Совсем юношей окончив Московский университет, он сразу обратил на себя внимание блестящими способностями и вскоре -- с введением судебных реформ, от которых ожидал многого, -- исключительно посвятил себя юридической деятельности. Одного перечисления тех должностей, которые он занимал за свою долгую жизнь, хватило бы на несколько страниц; долгое время был прокурором, на роль которого он смотрел очень серьезно, он считал, что прокурор должен быть "обвиняющим судьей, умеющим отличать преступление от несчастия", и проводил это в своей деятельности. В общественном мнении он славился как лучший оратор и воплощение совести судебного процесса. Это не раз мешало ему. Все знают о его участии в деле В.Засулич, революционной деятельницы, стрелявшей в Трепова, по приказанию которого был высечен в тюрьме политический осужденный. Его разъяснение присяжным заседателям по этому делу осталось одним из благороднейших выступлений его. В результате этого разъяснения Засулич была оправдана, и Кони пришлось ее выводить секретным ходом из здания главного суда, так как у входа ждала восторженная толпа молодежи, чтобы приветствовать и Засулич, и Кони. Это очень отразилось на его репутации: за ним установилась кличка "красного прокурора". Был такой случай, что на каком-то рауте одна из великих княгинь спросила его:

– - А, это вы, "красный прокурор"?

Кони со своей старомодной учтивостью ответил ей:

– - Да, ваше высочество: я еще краснеть не разучился.

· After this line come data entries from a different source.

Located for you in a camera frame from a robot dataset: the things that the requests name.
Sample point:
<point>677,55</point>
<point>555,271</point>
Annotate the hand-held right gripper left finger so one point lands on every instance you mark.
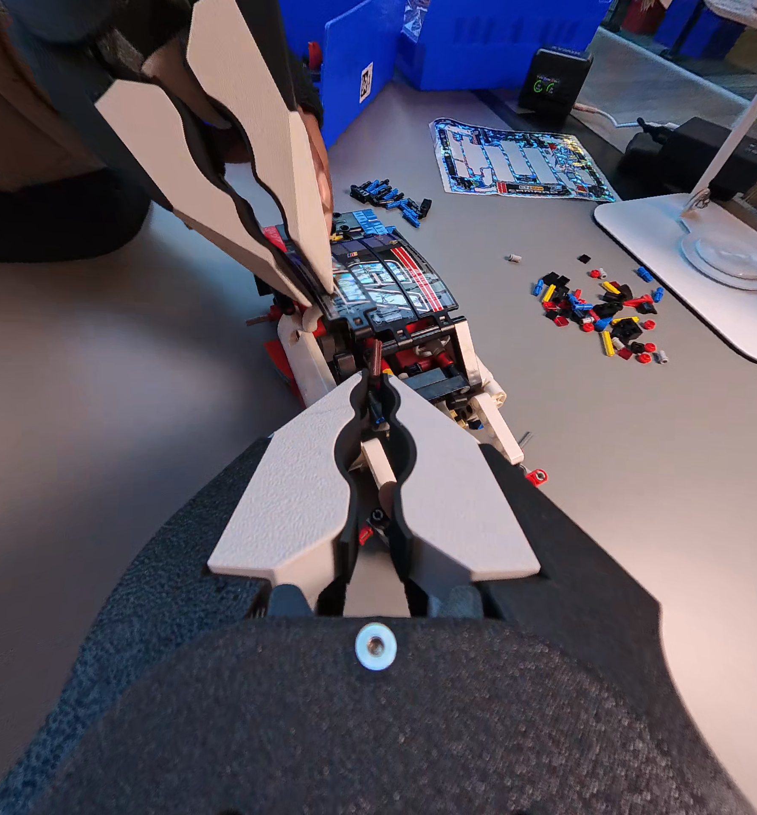
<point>289,503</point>

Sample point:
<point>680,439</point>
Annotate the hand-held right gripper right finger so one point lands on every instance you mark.
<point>467,509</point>

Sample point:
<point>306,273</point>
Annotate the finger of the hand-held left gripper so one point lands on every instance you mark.
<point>181,178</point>
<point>257,108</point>

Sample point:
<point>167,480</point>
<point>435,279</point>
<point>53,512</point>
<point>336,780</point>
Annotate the brown lego pin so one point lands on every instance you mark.
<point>375,356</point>

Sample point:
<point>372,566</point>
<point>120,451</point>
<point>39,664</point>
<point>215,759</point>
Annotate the lego race car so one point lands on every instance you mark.
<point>384,280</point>

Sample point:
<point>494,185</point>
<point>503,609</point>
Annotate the pile of colourful lego pieces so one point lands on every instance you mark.
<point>623,328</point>

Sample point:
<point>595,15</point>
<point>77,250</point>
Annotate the person's left hand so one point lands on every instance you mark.
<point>321,172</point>

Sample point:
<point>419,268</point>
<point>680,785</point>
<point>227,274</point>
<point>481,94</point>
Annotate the pile of blue black pins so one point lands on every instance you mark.
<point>391,194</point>

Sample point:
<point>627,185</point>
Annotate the holographic sticker sheet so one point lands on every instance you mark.
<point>518,159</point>

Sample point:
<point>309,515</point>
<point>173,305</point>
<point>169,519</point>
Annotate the black device green display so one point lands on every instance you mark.
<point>553,70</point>

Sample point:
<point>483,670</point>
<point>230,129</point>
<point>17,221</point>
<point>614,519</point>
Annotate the white book stand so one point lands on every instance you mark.
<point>646,223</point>

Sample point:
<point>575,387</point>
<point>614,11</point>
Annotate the black power adapter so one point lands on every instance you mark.
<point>690,146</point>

В высшем обществе, понятно, его недолюбливали, зато публика рвалась на все процессы с его участием, на его лекции и доклады и выносила всегда ощущение высочайшей справедливости и гуманности, бывших его отличительными свойствами. Но, конечно, особенных благ он не нажил -- условия его жизни оставались скромными и чуждыми рекламы.

Лучшие люди того времени высоко ставили его. Лев Толстой был его другом и любил беседы с ним, между прочим из одной из таких бесед родилось "Воскресение", сюжет для которого Кони рассказал Толстому, делясь с ним своим огромным опытом. Кони хорошо знал Тургенева, Гончарова, Достоевского, Некрасова, со всеми ними его связывала дружба, и у него хранились связки писем от них, -- что сталось с его архивом, мне неизвестно. Я потеряла следы его после смерти его близкого друга Елены Васильевны Пономаревой.

Живя в Петербурге, я часто встречалась с А.Ф., -- он очень хорошо относился и к моему мужу, который глубоко уважал его как юриста. Он бывал у нас, мы у него -- в его характерной петербургской квартире, строгой, скромной, но комфортабельной -- сперва на Невском, потом на бывш. Надеждинской улице (теперь улица Маяковского). Так хорошо помню его просторный кабинет, с большим диваном, с вольтеровским креслом, с портретом его матери, перед которым всегда, даже в самые трудные годы, неизменно стояли цветы, с его великолепным собранием книг и сокровищницей архива. Этот кабинет всегда представлялся мне каким-то святилищем мысли и благородного труда, среди суеты повседневной городской жизни. Так это было в те далекие дни, когда он был не только академиком, но и сенатором, и "действительным тайным советником", так это оставалось и после того, как буря революции потрясла страну. Та же комната, те же книги и тот же спокойный, приветливый А.Ф.